→ **About this exercise**: Could you copy every record below exactly as it is written?
####################
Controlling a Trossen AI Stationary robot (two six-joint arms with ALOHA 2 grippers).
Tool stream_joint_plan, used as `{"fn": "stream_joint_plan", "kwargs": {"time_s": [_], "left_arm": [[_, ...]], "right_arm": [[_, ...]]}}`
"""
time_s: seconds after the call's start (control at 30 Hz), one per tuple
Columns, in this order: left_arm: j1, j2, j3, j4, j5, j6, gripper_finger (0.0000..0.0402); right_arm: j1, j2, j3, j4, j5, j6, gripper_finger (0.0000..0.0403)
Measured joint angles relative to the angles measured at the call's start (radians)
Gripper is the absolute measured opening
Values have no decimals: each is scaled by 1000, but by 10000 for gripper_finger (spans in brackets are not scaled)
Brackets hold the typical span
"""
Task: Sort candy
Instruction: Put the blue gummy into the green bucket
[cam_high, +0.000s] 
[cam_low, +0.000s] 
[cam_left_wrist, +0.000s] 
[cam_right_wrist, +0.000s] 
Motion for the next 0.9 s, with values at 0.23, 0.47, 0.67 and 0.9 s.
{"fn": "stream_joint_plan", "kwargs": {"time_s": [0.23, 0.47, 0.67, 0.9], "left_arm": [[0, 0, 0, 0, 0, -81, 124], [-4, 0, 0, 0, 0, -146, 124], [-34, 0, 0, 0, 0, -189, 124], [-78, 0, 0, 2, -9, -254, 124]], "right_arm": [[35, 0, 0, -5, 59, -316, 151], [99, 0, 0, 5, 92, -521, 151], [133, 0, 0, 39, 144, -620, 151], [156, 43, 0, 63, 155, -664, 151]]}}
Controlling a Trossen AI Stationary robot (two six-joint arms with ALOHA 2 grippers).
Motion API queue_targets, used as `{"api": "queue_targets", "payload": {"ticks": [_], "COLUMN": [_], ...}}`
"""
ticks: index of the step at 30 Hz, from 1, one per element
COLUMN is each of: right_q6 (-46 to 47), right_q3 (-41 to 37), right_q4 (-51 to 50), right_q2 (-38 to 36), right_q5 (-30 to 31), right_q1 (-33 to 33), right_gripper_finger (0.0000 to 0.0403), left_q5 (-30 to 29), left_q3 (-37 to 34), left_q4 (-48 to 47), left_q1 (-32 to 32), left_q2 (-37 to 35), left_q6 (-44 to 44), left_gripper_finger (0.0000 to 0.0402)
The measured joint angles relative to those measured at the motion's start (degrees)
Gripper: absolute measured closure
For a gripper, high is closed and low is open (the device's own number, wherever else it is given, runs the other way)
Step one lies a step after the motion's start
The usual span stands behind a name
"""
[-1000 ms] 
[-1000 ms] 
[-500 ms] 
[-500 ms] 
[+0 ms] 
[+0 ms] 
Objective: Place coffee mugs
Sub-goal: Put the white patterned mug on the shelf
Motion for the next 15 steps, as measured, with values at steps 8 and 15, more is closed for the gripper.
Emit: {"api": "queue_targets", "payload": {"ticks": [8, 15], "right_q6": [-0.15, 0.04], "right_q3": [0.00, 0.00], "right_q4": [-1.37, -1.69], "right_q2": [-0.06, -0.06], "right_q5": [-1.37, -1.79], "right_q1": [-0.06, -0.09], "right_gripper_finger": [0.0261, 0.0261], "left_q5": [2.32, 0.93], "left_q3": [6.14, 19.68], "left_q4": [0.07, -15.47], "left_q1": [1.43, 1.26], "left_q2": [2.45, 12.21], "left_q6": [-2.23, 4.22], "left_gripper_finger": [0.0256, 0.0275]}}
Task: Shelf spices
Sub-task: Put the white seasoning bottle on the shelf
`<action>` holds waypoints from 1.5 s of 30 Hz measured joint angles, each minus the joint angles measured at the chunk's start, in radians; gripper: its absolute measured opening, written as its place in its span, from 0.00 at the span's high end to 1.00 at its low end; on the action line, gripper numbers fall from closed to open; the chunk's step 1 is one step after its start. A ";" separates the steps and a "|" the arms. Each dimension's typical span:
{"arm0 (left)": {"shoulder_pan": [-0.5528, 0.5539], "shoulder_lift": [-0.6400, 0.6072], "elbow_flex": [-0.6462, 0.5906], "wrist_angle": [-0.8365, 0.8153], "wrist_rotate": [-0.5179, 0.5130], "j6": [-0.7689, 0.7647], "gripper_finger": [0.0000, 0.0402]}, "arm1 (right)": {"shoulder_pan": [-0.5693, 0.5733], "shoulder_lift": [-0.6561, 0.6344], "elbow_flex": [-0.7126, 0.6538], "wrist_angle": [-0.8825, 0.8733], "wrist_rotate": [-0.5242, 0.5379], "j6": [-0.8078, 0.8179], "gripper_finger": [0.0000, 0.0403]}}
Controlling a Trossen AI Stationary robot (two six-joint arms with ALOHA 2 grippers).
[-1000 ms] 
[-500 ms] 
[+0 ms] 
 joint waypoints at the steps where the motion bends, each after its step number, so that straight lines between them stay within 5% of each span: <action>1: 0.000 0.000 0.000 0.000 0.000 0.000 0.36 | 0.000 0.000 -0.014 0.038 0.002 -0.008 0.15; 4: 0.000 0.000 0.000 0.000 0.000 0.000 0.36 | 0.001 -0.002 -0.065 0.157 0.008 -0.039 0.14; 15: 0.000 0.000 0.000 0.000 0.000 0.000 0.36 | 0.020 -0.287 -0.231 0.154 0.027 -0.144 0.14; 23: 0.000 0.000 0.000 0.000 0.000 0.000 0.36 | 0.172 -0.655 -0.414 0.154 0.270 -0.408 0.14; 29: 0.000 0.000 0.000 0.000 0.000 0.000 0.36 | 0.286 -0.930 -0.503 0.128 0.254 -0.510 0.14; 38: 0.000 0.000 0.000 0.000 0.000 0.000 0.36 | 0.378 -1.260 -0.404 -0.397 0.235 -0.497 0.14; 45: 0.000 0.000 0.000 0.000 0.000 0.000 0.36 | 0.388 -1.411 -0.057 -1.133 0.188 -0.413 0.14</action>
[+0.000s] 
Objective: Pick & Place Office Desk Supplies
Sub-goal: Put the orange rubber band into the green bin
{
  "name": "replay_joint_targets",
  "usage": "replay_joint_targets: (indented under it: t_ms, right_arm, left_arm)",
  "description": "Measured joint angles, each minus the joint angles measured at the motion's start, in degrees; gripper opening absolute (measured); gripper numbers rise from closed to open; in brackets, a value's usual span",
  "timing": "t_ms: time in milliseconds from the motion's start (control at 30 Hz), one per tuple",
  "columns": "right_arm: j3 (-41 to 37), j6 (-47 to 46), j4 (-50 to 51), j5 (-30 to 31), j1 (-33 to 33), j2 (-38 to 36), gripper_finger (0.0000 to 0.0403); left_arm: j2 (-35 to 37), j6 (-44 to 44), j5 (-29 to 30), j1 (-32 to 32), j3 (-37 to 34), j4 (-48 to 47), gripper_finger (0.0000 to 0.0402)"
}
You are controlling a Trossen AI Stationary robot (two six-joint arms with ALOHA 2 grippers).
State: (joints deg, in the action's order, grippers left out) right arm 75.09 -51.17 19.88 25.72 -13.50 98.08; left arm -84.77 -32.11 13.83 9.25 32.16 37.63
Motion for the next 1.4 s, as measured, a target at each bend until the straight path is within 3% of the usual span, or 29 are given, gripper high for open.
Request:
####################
→ **Answer below**:
Controlling a Trossen AI Stationary robot (two six-joint arms with ALOHA 2 grippers).
Tool stream_joint_plan, used as `{"fn": "stream_joint_plan", "kwargs": {"time_s": [_], "left_arm": [[_, ...]], "right_arm": [[_, ...]]}}`
"""
time_s: seconds after the call's start (control at 30 Hz), one per tuple
Columns, in this order: left_arm: j1, j2, j3, j4, j5, j6, gripper_finger (0.0000..0.0402); right_arm: j1, j2, j3, j4, j5, j6, gripper_finger (0.0000..0.0403)
Measured joint angles relative to the angles measured at the call's start (radians)
Gripper is the absolute measured opening
Values have no decimals: each is scaled by 1000, but by 10000 for gripper_finger (spans in brackets are not scaled)
Brackets hold the typical span
"""
Task: Sort candy
Instruction: Put the blue gummy into the green bucket
[cam_high, +0.000s] 
[cam_low, +0.000s] 
[cam_left_wrist, +0.000s] 
[cam_right_wrist, +0.000s] 
Motion for the next 0.9 s, with values at 0.23, 0.47, 0.67 and 0.9 s.
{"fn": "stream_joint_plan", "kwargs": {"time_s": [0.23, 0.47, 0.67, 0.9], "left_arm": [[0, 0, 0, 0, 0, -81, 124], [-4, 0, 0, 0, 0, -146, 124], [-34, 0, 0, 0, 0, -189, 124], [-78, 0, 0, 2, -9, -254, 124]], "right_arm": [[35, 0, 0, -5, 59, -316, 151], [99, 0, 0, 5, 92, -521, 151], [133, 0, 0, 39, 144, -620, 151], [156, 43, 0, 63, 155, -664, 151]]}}
Controlling a Trossen AI Stationary robot (two six-joint arms with ALOHA 2 grippers).
Motion API queue_targets, used as `{"api": "queue_targets", "payload": {"ticks": [_], "COLUMN": [_], ...}}`
"""
ticks: index of the step at 30 Hz, from 1, one per element
COLUMN is each of: right_q6 (-46 to 47), right_q3 (-41 to 37), right_q4 (-51 to 50), right_q2 (-38 to 36), right_q5 (-30 to 31), right_q1 (-33 to 33), right_gripper_finger (0.0000 to 0.0403), left_q5 (-30 to 29), left_q3 (-37 to 34), left_q4 (-48 to 47), left_q1 (-32 to 32), left_q2 (-37 to 35), left_q6 (-44 to 44), left_gripper_finger (0.0000 to 0.0402)
The measured joint angles relative to those measured at the motion's start (degrees)
Gripper: absolute measured closure
For a gripper, high is closed and low is open (the device's own number, wherever else it is given, runs the other way)
Step one lies a step after the motion's start
The usual span stands behind a name
"""
[-1000 ms] 
[-1000 ms] 
[-500 ms] 
[-500 ms] 
[+0 ms] 
[+0 ms] 
Objective: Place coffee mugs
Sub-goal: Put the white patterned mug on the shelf
Motion for the next 15 steps, as measured, with values at steps 8 and 15, more is closed for the gripper.
Emit: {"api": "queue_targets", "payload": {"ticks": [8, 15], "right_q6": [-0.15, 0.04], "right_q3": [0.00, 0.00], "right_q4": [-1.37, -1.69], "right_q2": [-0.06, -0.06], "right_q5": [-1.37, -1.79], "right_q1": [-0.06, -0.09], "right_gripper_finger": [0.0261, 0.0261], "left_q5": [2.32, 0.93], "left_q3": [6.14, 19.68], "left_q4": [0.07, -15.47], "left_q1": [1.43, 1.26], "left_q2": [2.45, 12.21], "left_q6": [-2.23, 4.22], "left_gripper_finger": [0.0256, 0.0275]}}
Task: Shelf spices
Sub-task: Put the white seasoning bottle on the shelf
`<action>` holds waypoints from 1.5 s of 30 Hz measured joint angles, each minus the joint angles measured at the chunk's start, in radians; gripper: its absolute measured opening, written as its place in its span, from 0.00 at the span's high end to 1.00 at its low end; on the action line, gripper numbers fall from closed to open; the chunk's step 1 is one step after its start. A ";" separates the steps and a "|" the arms. Each dimension's typical span:
{"arm0 (left)": {"shoulder_pan": [-0.5528, 0.5539], "shoulder_lift": [-0.6400, 0.6072], "elbow_flex": [-0.6462, 0.5906], "wrist_angle": [-0.8365, 0.8153], "wrist_rotate": [-0.5179, 0.5130], "j6": [-0.7689, 0.7647], "gripper_finger": [0.0000, 0.0402]}, "arm1 (right)": {"shoulder_pan": [-0.5693, 0.5733], "shoulder_lift": [-0.6561, 0.6344], "elbow_flex": [-0.7126, 0.6538], "wrist_angle": [-0.8825, 0.8733], "wrist_rotate": [-0.5242, 0.5379], "j6": [-0.8078, 0.8179], "gripper_finger": [0.0000, 0.0403]}}
Controlling a Trossen AI Stationary robot (two six-joint arms with ALOHA 2 grippers).
[-1000 ms] 
[-500 ms] 
[+0 ms] 
 joint waypoints at the steps where the motion bends, each after its step number, so that straight lines between them stay within 5% of each span: <action>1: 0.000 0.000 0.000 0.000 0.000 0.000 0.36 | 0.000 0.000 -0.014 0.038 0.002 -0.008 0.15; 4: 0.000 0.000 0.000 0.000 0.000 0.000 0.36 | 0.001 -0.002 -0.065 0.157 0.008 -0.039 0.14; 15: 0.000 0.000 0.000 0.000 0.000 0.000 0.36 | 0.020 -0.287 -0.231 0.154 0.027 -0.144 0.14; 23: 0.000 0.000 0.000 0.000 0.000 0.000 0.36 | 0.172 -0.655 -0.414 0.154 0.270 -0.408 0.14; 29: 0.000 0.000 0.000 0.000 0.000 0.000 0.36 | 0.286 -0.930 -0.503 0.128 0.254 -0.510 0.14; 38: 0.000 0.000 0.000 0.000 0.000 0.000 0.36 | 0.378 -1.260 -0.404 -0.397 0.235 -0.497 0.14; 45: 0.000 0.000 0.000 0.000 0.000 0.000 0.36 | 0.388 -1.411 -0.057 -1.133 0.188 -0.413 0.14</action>
[+0.000s] 
Objective: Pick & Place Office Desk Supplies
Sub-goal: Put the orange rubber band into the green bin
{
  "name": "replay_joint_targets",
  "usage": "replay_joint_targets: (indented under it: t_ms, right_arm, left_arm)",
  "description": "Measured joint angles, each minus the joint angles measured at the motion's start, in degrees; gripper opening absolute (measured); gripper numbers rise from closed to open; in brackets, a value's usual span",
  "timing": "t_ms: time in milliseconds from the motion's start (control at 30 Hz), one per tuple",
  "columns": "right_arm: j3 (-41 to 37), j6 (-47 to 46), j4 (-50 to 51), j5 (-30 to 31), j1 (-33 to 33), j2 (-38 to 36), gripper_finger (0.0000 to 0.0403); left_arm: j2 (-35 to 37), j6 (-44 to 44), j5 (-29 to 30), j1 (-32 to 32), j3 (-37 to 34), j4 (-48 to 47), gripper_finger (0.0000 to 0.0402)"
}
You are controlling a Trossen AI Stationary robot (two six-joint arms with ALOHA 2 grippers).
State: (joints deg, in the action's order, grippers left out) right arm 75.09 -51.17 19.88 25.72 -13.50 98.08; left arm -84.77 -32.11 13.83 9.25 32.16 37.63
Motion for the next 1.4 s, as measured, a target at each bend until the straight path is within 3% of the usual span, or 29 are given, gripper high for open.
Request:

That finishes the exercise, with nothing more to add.